Privacy Policy

  • Effective 7 April 2026
  • We collect only what we need to run the service.

Who we are

FormIndex.bet is a football data product providing fixtures, results, standings, odds, and saved favourites.

If you have questions about this policy or your personal data, contact admin@formindex.live.

What we collect

We try to keep the data footprint narrow and tied directly to operating the service.

Account data

When you create an account, we store your email address, encrypted password, and basic authentication and security data such as sign-in history, password reset tokens, and two-factor authentication settings if you enable them.

Connected sign-in providers

If you connect Google or Microsoft, we store the provider identifier needed to let you sign in or link that provider to your account. We may also store the email address returned by the provider where needed for account matching and identity management.

Saved favourites

Any leagues, teams, or countries you save as favourites are stored in our database so the product can surface them for you across sessions.

How we use your data

We use personal data only where it is needed to provide, secure, support, and improve the service.

  • To create and secure your account
  • To let you sign in, including through connected identity providers
  • To store and restore your saved favourites across sessions
  • To provide customer support
  • To detect misuse, protect the service, and investigate failures
  • To understand product usage if you consent to analytics cookies

Legal bases for processing

Where GDPR or similar laws apply, we rely on a limited set of legal bases depending on the activity involved.

  • Contract — to create your account, provide the service, and deliver core product functionality
  • Legitimate interests — to secure the service, prevent abuse, investigate failures, and operate the platform responsibly
  • Consent — for analytics and session replay technologies that only run after you accept analytics cookies
  • Legal obligation — where we need to retain or disclose limited information to comply with applicable law

Analytics, session replay, and consent

We use PostHog in an EU-hosted environment to understand how the product is used and to investigate product issues.

What runs only after consent

Analytics and session replay are loaded only after you accept analytics cookies. If you decline, PostHog is not loaded in the browser.

What PostHog receives

If analytics is enabled, PostHog may receive page views, navigation events, technical usage data, and session replay data. Session replay is configured with input masking so typed form values are not recorded in clear text.

How signed-in users are identified

In the browser, signed-in users are identified to PostHog by an internal user ID rather than by their email address. The application is also configured to strip common email and name fields from PostHog event properties before events are sent.

Error and exception context

We use telemetry and error reporting features to understand failures affecting the service. Those systems may include technical context linked to an internal account identifier so we can diagnose account-specific issues without relying on your email address in normal analytics events.

Cookies

We use a small number of cookies and try to keep them functional rather than intrusive.

  • Authentication cookies used to keep you signed in securely
  • A cookie storing your analytics consent choice
  • PostHog cookies only if you accept analytics cookies
  • Security-related cookies such as trusted device state for two-factor authentication where applicable

We do not use advertising cookies and we do not run cross-site behavioural advertising.

Third-party services

A limited number of external providers help us run the product.

Service Purpose Data involved Location
PostHog EU Cloud Analytics, session replay, and product telemetry Usage data, internal user ID, technical event context EU
Google, Microsoft Optional sign-in and account linking Authentication identifiers and basic account-matching data Per provider

Data retention

We keep data only for as long as it is needed to operate the service, meet legal obligations, and protect the platform.

Live account data

Account records, saved favourites, and connected sign-in records are retained while your account remains active.

After account deletion

When your account deletion request is processed, your account data is removed from the live application database. Some limited records may persist for a short period in backups, processor logs, or security and audit systems where operationally necessary or legally required.

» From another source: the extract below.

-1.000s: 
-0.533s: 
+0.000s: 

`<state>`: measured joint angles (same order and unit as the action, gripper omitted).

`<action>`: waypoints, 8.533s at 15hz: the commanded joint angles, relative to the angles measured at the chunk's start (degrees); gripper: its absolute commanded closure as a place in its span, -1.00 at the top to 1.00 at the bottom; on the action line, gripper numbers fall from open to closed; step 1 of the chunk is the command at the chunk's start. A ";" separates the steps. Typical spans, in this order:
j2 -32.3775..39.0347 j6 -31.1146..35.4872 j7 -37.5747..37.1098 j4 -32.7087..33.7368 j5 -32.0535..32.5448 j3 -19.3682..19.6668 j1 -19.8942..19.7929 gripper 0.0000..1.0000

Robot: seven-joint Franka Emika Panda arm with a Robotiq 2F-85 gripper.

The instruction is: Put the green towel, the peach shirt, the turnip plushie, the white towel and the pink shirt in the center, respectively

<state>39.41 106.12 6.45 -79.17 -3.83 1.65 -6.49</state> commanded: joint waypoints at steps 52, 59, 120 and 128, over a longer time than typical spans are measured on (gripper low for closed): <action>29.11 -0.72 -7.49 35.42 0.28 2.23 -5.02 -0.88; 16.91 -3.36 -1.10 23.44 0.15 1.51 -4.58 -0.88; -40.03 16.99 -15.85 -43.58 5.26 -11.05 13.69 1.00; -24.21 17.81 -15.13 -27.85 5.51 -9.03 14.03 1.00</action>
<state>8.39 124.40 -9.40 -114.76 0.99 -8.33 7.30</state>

Provider-specific deletion

If a connected sign-in provider is removed, we remove the provider integration data for that connection without automatically deleting the rest of your FormIndex account.

Your rights

If you are in the EU or another jurisdiction with equivalent protections, you may have rights over your personal data.

  • Access — ask what personal data we hold about you
  • Correction — ask us to correct inaccurate information
  • Deletion — delete your account from account settings or ask us to help
  • Objection or restriction — object to or request restriction of certain processing where applicable
  • Consent withdrawal — withdraw analytics consent by changing your cookie choice

To exercise privacy rights, email admin@formindex.live with the subject line [GDPR REQUEST].

What we do not do

We try to keep the service restrained and predictable.

  • We do not sell your personal data
  • We do not run advertising profiles based on your activity
  • We do not store full payment card details ourselves
  • We do not treat your account data as advertising inventory

Changes to this policy

If we make material changes, we will update the effective date on this page and may notify users through the service or by email where appropriate.